BEGIN SUPPLIED MATERIAL

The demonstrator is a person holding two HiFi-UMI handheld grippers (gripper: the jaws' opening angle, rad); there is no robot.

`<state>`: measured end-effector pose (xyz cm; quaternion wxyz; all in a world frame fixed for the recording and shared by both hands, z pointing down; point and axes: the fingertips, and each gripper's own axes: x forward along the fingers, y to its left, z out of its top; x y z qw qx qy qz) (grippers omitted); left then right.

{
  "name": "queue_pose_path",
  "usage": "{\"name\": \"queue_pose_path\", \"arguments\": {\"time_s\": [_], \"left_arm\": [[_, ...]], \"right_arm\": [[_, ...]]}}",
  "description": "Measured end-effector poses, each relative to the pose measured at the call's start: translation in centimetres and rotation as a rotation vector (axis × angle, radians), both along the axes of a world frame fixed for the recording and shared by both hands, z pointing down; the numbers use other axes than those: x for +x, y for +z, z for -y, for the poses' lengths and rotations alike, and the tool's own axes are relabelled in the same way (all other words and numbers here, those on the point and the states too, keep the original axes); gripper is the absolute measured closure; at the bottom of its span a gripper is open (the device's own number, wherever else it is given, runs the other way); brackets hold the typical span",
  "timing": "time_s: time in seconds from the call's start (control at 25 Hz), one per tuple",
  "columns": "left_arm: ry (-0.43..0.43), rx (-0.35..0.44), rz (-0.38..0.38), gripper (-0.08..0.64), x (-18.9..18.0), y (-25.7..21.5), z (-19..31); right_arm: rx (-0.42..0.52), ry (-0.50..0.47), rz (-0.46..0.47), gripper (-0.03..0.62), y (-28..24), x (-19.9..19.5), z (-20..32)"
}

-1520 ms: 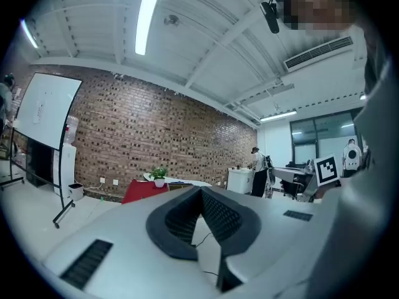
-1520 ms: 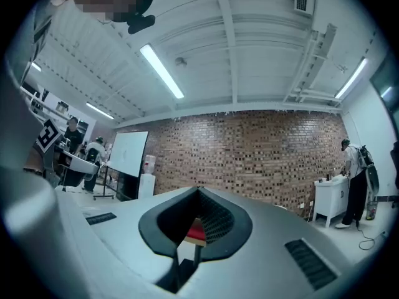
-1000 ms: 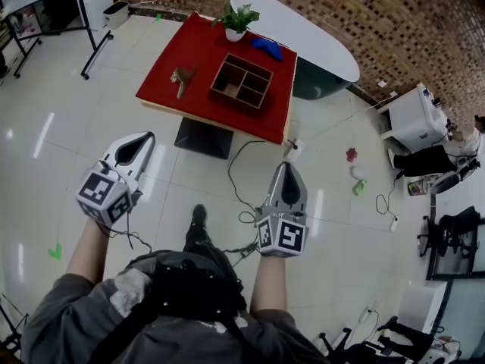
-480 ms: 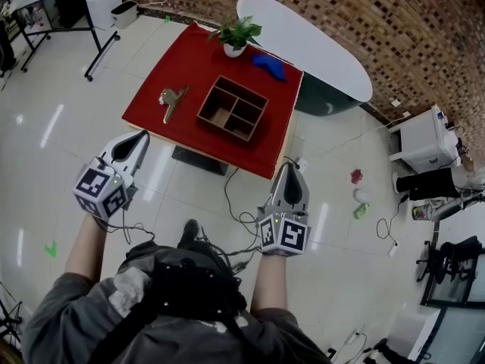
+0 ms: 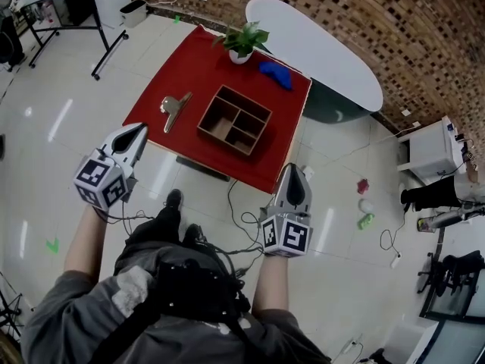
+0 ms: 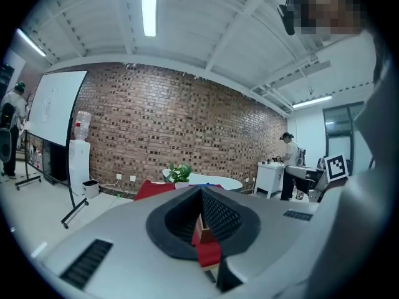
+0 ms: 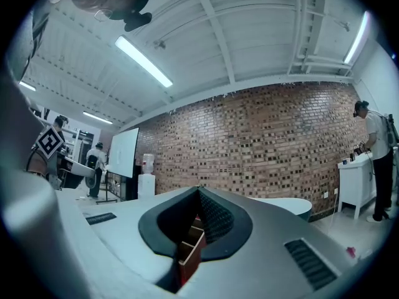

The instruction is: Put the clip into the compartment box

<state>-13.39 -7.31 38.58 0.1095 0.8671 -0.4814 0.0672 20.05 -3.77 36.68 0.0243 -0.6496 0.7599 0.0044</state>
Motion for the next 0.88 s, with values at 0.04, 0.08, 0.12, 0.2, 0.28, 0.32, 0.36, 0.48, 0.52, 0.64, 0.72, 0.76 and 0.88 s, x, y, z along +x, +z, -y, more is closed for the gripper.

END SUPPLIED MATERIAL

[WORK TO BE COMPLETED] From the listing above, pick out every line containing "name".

[SOLVED PROBLEM]
  "name": "queue_pose_path",
  "usage": "{\"name\": \"queue_pose_path\", \"arguments\": {\"time_s\": [_], \"left_arm\": [[_, ...]], \"right_arm\": [[_, ...]]}}",

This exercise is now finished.